# [Directions]
Below are the entries to work from; restate word for word the portion that opens with the line containing "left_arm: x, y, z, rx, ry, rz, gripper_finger" and closes with the line containing "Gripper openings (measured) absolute", keeping both.

++++ Supplied material ++++

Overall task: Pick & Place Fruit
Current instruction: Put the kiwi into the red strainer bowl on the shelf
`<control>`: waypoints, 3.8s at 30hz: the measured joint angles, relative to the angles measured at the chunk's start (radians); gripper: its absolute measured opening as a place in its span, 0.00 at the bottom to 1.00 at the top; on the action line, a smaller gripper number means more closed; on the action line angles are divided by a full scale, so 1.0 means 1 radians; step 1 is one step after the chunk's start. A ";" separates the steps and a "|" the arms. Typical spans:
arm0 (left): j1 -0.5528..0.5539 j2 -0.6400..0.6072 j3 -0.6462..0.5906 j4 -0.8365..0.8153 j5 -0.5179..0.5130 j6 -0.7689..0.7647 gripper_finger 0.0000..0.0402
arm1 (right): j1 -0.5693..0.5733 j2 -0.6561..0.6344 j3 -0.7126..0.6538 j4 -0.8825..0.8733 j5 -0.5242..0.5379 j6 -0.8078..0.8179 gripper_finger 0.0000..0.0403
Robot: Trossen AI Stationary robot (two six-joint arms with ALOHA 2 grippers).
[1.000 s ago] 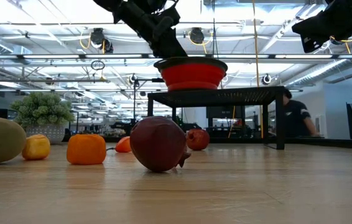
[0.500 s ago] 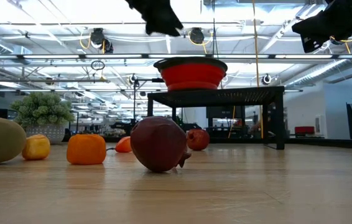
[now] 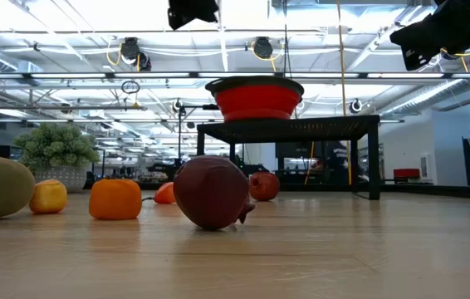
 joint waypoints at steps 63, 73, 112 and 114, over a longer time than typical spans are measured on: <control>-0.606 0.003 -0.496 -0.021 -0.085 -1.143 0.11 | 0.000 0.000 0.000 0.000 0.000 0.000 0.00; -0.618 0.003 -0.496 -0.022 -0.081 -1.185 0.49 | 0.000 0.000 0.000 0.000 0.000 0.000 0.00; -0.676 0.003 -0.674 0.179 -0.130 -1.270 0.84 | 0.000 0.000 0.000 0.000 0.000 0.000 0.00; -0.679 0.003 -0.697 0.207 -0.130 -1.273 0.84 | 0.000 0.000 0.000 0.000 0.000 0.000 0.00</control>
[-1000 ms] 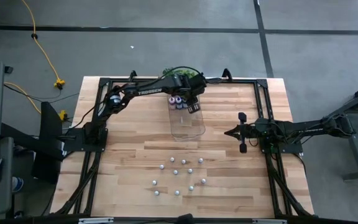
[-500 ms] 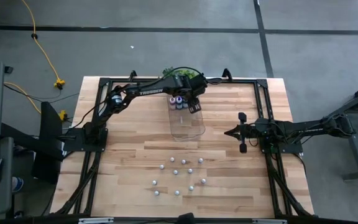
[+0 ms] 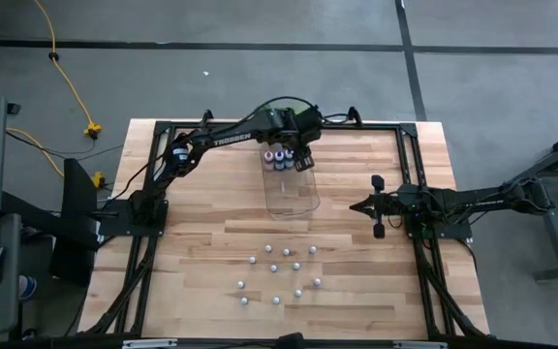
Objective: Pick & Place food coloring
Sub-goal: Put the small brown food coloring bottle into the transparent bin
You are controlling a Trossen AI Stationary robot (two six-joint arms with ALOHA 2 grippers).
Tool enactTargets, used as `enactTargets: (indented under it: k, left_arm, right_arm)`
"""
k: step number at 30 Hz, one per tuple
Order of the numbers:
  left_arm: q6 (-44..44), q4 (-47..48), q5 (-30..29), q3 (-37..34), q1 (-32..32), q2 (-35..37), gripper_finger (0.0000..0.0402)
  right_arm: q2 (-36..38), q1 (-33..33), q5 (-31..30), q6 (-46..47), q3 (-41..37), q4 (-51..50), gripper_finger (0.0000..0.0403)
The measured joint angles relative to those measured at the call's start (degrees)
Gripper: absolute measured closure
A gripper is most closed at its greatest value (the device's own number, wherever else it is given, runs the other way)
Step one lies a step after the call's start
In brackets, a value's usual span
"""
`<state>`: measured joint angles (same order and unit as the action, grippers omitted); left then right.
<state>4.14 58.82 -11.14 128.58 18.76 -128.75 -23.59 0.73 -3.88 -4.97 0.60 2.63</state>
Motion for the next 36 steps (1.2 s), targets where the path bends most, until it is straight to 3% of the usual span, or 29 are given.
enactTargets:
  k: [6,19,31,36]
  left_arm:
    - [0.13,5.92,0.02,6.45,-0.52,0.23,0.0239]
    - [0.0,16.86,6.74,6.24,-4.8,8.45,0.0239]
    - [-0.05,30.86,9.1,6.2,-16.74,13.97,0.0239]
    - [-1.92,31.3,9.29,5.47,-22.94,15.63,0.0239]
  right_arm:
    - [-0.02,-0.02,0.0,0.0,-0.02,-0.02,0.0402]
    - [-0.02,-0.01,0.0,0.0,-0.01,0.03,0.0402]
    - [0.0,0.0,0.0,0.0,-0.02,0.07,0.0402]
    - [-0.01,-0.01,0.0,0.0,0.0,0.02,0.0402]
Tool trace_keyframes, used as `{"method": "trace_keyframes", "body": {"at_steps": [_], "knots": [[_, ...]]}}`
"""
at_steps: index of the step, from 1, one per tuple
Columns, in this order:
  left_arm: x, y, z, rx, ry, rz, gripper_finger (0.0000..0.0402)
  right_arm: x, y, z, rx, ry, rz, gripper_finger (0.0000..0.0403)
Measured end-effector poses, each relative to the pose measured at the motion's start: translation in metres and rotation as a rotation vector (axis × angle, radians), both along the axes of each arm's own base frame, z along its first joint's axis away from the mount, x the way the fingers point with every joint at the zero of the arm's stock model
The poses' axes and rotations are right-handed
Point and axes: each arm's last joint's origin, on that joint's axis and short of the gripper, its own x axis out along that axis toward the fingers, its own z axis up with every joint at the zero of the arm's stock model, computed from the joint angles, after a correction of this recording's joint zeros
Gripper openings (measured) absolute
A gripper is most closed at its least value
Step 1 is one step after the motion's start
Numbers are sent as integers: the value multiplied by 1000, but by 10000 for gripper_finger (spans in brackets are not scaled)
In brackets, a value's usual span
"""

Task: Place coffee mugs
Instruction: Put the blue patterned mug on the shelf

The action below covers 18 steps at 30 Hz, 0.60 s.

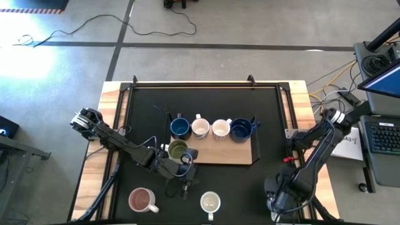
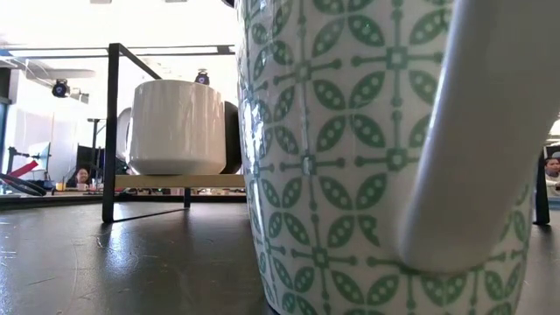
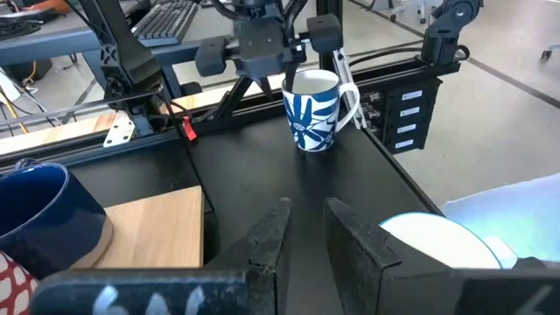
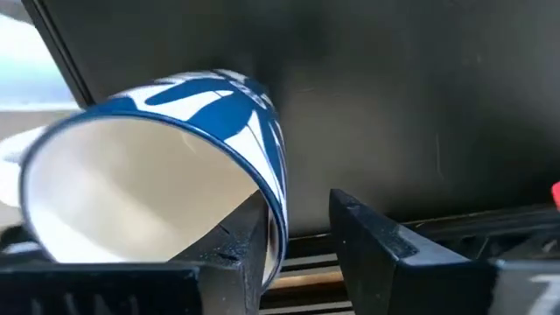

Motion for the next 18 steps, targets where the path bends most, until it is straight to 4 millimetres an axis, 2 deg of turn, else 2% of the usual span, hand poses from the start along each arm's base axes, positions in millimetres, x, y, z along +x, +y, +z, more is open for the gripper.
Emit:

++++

# [Output below]
  left_arm: x, y, z, rx, ry, rz, gripper_finger (0.0000..0.0402)
  right_arm: x, y, z, rx, ry, rz, gripper_finger (0.0000..0.0403)
Measured end-effector poses, each relative to the pose measured at the motion's start: translation in metres and rotation as a rotation vector (axis × angle, radians), both along the axes of each arm's own base frame, z along its first joint's axis away from the mount, x the way the fingers point with every joint at the zero of the arm's stock model
The poses' axes and rotations are right-handed
Point and axes: each arm's last joint's origin, on that joint's axis and short of the gripper, its own x axis out along that axis toward the fingers, its own z axis up with every joint at the zero of the arm's stock model, computed from the joint angles, after a correction of this recording's joint zeros
Gripper openings (measured) absolute

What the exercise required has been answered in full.